▶ **Task statement**
Give back the full listing as written. No pictures go with it.

####

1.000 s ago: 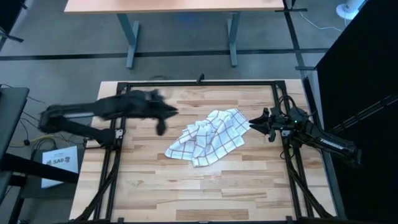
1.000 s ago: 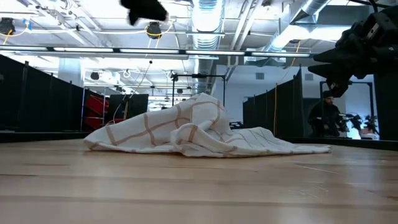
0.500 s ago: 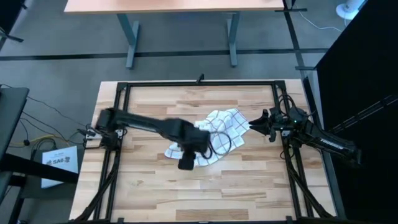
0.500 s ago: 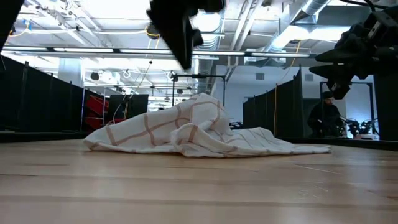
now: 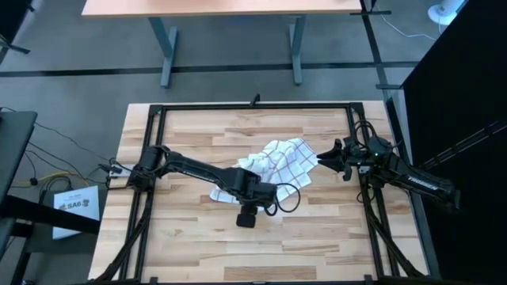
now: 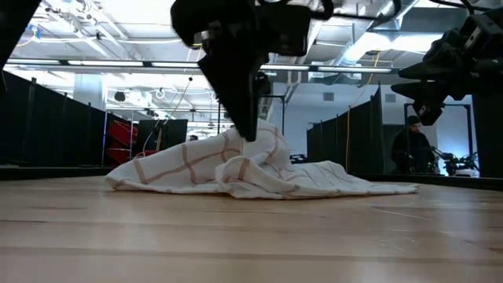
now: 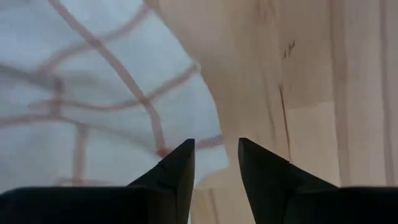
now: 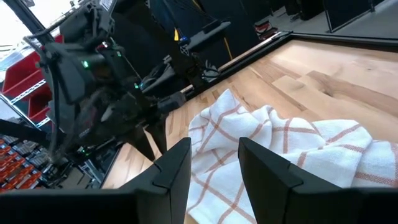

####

▶ **Task answer**
1.000 s ago: 
1.000 s ago: 
0.500 s ago: 
0.500 s ago: 
now: 
now: 
now: 
now: 

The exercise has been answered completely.